42 unterernährte Vikunjas in Jujuy gerettet: Züchter angeklagt und Naturschutzmaßnahmen verstärkt

Die Regierung von Jujuy hat 42 Vikunjas aus einer Zuchtanlage in der Ortschaft Rodero verlegt, nachdem festgestellt wurde, dass sie unter Unterernährung und mangelnder Grundversorgung litten.
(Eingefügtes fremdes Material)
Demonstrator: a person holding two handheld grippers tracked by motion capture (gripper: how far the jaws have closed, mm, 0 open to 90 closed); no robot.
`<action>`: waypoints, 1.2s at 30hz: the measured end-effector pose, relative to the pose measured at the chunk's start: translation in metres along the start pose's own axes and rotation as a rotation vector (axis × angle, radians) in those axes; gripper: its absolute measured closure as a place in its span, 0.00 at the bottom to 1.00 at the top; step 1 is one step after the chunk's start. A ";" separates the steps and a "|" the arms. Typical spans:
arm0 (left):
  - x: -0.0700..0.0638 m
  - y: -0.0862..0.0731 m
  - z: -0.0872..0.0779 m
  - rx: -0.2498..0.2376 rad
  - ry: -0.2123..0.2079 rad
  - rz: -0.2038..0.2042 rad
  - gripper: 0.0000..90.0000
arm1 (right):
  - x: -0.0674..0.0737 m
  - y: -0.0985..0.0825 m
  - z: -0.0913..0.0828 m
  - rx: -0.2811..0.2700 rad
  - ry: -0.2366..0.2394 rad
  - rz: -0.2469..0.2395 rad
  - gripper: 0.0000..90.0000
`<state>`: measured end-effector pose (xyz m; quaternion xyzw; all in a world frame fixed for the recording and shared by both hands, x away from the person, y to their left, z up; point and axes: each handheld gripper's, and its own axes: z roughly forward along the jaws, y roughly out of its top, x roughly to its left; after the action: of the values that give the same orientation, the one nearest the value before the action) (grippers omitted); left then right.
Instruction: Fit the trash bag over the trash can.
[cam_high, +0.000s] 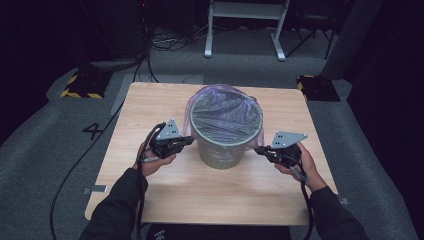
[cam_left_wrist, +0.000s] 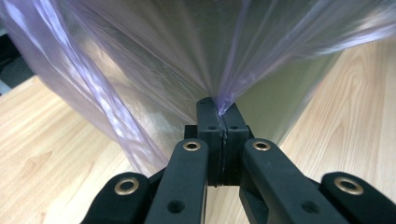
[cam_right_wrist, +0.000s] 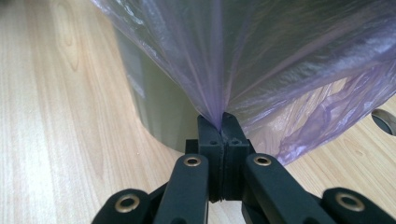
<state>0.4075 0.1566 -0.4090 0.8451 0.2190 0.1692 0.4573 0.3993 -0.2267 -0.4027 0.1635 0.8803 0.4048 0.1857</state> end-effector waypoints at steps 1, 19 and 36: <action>-0.001 -0.001 0.001 0.001 -0.005 -0.003 0.99 | 0.001 0.000 0.000 0.002 0.003 -0.001 1.00; -0.002 -0.021 0.007 0.087 -0.018 0.016 0.96 | 0.006 -0.017 0.011 0.077 0.082 0.013 1.00; 0.015 -0.044 -0.024 0.045 0.027 -0.117 0.33 | -0.005 -0.038 -0.007 0.024 0.061 0.107 0.55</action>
<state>0.3988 0.2026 -0.4321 0.8387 0.2778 0.1486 0.4442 0.3957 -0.2569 -0.4269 0.2000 0.8805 0.4082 0.1348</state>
Das Verfahren wurde unter Beteiligung der Staatsanwaltschaft (MPA) durchgeführt, die den Eigentümer der Einrichtung wegen Tiermisshandlung angeklagt hat.

Die Tiere wurden auf das Gelände des INTA Miraflores in Abra Pampa gebracht, wo Techniker einen veterinärmedizinischen Überwachungsprozess einleiteten, um die betroffenen Exemplare zu rehabilitieren.

Rechtlicher und ökologischer Rahmen

Die MPA begründete die Anklage mit den bei der Durchsuchung festgestellten erbärmlichen Bedingungen. Parallel dazu erklärte das Provinzministerium für Umwelt und Klimawandel, dass die Maßnahme Teil einer Politik des schrittweisen Schließens alter Zuchtanlagen sei, wobei der nachhaltige Umgang mit Vikunjas in Freiheit durch Techniken des Fangens, Scherens und Freilassens priorisiert werde.

Dieser Ansatz zielt darauf ab, eine längere Gefangenschaft zu vermeiden, das Wohl der Fauna zu gewährleisten und das Gleichgewicht der Ökosysteme der Puna zu erhalten.

Geltende Gesetzgebung

Das Provinzgesetz Nr. 5634 (2015) regelt die nachhaltige Nutzung der Vikunjafaser und erlaubt das Scheren in Freiheit unter Protokollen mit geringem Stress für die Tiere.

Die Kontrolle dieser Tätigkeit obliegt dem Umweltbereich der Regierung in Zusammenarbeit mit den Gemeinden der Puna, um sicherzustellen, dass die Faser legal exportiert wird und Einnahmen generiert, ohne die Tiere zu schädigen.

Ökologische, kulturelle und wirtschaftliche Bedeutung

  • Ökologische Rolle: Das Vikunja ist das größte wildlebende Pflanzenfresser der Hochandenregion. Durch seine Ernährung mit kurzem Gras trägt es zur Bodendynamik und zur Gesundheit der einheimischen Weideflächen bei.
  • Kulturelles Erbe: Seit über 11.000 Jahren mit der Weltanschauung der indigenen Völker verbunden. Traditionen wie das Chaku (Fangen und temporäres Scheren in Freiheit) stärken die Gemeinschaftsbande und den heiligen Respekt vor der Fauna.
  • Wirtschaftliche Lebensgrundlage: Ihre Wolle ist die feinste und begehrteste der Welt. Die regulierte Nutzung ermöglicht es den lokalen Gemeinschaften, ihre Einnahmen zu verbessern, ohne das Überleben der Art zu gefährden.
Vikunjas in Jujuy
Die Regierung von Jujuy hat Vikunjas in Gefahr verlegt, um ihre Gesundheit zu verbessern und nachhaltige Managementpolitiken in Freiheit anzuwenden.

Erhaltung und Wohlbefinden

Die aktuellen Politiken entmutigen die Gefangenschaft und fördern die Erhaltung gesunder Wildexemplare. Darüber hinaus:

  • Eindämmung der Wilderei: Der rechtliche Schutz verhindert die illegale Tötung wegen Haut und Faser, ein schwerwiegendes Verbrechen.
  • Gemeinschaftliche und wissenschaftliche Synergie: Organisationen wie CONICET und INTA schulen die lokale Bevölkerung in Protokollen mit geringem Stress für die Tiere während des Treibens und Scherens.

Anzeigen und Bürgerbeteiligung

Das Untersekretariat für Umwelt der Nation erinnert daran, dass bei Fällen von Tiermisshandlung eine Strafanzeige erstattet werden muss. Das Verfahren ist kostenlos und kann durchgeführt werden bei:

  • Der nächstgelegenen Polizeistation.
  • Der zuständigen Staatsanwaltschaft oder UFI.
  • Ein Gericht der Ermittlungsinstanz.

Die Rettung der 42 Vikunjas in Jujuy zeigt die Notwendigkeit auf, die Politiken für das Wohl der Tiere und den Naturschutz zu verstärken.

Die Art, die für das ökologische Gleichgewicht der Puna und die kulturelle und wirtschaftliche Lebensgrundlage der Gemeinschaften von entscheidender Bedeutung ist, muss durch nachhaltige Systeme geschützt werden, die ihr Leben in Freiheit priorisieren und Praktiken der Gefangenschaft vermeiden, die zu Misshandlungen führen.